Tatsächlich geworden sind es 1995 rund 48 Milliarden Schilling insgesamt. Dieser Betrag setzt sich zusammen aus den Beitrittskosten im engeren Sinn, den innerösterreichischen Anpassungshilfen – an die Landwirtschaft und so weiter –, den Mehrwertsteuerausfällen und so weiter und so fort.

Dieser Ausgabenschub beziehungsweise Einnahmenentfall blieb nicht ohne Folgen für die Budgetdefizite, und zwar im Grunde genommen weniger beim Bund, sondern vor allem bei den Ländern. Das wurde unzureichend vorausgeplant. Sonst wäre es ja auch nicht möglich, daß genau im Jahre 1995 eine gewaltige Lücke klafft, nämlich zwischen den Budgetvoranschlagsdaten und den Bundesrechnungsabschlußdaten.

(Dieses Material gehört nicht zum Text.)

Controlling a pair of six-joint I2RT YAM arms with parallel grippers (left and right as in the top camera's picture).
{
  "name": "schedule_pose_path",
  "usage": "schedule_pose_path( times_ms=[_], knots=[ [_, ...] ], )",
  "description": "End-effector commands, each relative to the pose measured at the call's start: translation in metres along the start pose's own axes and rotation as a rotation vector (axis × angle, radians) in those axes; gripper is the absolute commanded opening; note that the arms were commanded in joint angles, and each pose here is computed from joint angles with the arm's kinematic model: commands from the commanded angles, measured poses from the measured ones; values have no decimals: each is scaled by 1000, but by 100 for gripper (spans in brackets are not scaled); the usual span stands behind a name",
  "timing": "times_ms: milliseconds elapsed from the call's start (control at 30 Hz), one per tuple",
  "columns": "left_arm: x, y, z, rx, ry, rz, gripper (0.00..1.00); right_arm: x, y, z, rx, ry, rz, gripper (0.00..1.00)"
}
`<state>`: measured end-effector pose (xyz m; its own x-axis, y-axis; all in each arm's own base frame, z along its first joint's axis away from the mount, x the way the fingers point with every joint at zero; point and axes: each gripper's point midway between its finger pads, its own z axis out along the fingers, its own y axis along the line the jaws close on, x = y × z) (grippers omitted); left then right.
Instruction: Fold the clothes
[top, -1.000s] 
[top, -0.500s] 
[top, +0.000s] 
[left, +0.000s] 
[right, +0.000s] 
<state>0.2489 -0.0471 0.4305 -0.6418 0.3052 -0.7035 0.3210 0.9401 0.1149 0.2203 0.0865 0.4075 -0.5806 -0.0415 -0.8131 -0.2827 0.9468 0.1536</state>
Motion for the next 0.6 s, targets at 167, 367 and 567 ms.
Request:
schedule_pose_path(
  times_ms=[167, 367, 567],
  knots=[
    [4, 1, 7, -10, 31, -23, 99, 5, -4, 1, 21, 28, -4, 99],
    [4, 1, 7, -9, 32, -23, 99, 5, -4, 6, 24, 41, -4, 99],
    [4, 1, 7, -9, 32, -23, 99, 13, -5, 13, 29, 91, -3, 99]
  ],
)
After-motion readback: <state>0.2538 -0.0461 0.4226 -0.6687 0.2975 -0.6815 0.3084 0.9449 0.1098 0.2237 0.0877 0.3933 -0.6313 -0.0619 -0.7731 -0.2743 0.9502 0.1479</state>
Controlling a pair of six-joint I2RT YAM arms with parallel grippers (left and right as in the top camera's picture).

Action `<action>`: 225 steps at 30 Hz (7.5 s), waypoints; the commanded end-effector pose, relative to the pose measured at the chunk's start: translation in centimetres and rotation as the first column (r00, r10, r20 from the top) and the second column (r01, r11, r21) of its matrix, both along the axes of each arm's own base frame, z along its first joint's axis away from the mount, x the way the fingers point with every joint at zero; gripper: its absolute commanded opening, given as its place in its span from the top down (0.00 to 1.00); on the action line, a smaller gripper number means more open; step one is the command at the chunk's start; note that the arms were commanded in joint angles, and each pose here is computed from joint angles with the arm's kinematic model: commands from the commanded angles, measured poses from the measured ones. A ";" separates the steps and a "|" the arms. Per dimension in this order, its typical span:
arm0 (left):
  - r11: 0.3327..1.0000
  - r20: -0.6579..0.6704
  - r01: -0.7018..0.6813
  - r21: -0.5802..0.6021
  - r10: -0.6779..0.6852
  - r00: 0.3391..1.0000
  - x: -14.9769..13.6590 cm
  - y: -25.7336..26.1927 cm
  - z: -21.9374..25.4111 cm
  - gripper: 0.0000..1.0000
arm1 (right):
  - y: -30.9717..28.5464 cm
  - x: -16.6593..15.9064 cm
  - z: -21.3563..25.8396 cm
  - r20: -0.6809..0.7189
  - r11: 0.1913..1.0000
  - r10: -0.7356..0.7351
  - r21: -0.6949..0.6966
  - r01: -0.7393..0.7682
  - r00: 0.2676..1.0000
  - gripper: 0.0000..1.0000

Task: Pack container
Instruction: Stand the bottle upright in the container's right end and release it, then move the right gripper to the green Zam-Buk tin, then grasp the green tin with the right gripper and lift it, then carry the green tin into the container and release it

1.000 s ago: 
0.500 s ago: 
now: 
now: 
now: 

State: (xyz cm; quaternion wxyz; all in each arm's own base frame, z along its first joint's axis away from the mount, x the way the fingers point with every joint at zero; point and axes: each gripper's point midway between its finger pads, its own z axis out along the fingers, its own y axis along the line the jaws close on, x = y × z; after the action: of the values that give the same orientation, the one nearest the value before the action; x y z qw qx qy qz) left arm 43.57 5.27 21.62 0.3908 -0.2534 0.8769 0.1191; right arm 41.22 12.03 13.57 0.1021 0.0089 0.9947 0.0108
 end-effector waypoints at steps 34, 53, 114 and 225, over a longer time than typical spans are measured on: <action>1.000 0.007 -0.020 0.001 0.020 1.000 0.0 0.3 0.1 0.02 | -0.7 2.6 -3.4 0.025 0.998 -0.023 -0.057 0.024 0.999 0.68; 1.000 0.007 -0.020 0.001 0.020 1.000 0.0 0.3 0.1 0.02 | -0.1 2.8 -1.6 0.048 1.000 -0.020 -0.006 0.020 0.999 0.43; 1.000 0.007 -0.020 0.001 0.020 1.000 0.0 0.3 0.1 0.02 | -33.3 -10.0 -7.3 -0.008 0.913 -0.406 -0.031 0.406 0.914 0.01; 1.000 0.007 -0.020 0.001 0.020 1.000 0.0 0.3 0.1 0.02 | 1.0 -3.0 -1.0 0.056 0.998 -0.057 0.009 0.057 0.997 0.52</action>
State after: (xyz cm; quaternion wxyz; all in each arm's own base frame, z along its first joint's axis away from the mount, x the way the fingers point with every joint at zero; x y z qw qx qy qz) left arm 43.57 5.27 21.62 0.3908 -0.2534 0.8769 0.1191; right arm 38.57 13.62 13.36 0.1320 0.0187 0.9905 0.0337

Wir haben heute eine zum Teil historische Debatte, deswegen verwende ich die Zeit auch noch einmal dazu, zu wiederholen, was vor zwei Jahren passiert ist. Das ist nicht vom Himmel gefallen, das haben sich die Koalitionsparteien damals selber eingebrockt. Ich habe nach langem Rätseln darüber, wie das alles möglich war, den Eindruck gewonnen, daß Sie eben Ihre eigenen Angaben im Laufe des Jahres 1994 geglaubt haben und 1995 nicht rechtzeitig auf die tatsächliche Situation reagiert haben.

Im Endeffekt – der Bundesrechnungsabschluß geht darauf kaum ein, allenfalls in einigen verbalen Sätzen – war das relevante Maastricht-Defizit des Bundessektors um 11 Milliarden Schilling höher als in den Voranschlägen vorgesehen, und das Maastricht-Defizit des Staates insgesamt war um rund 30 Milliarden Schilling höher als ursprünglich vorgesehen.

Das ist nicht nur für sich genommen alarmierend gewesen, sondern das war auch alarmierend im Vergleich zu den Vorjahren, die schon schlimm genug waren, ganz im Gegensatz zu dem, was Herr Mühlbachler gesagt hat. Es war auch alarmierend im internationalen Vergleich, weil damals, im Jahr 1995, die österreichischen Defizitwerte nur von Griechenland, Schweden, Italien und Spanien überschritten wurden, also nur von den typischen, klassischen Weichwährungsländern.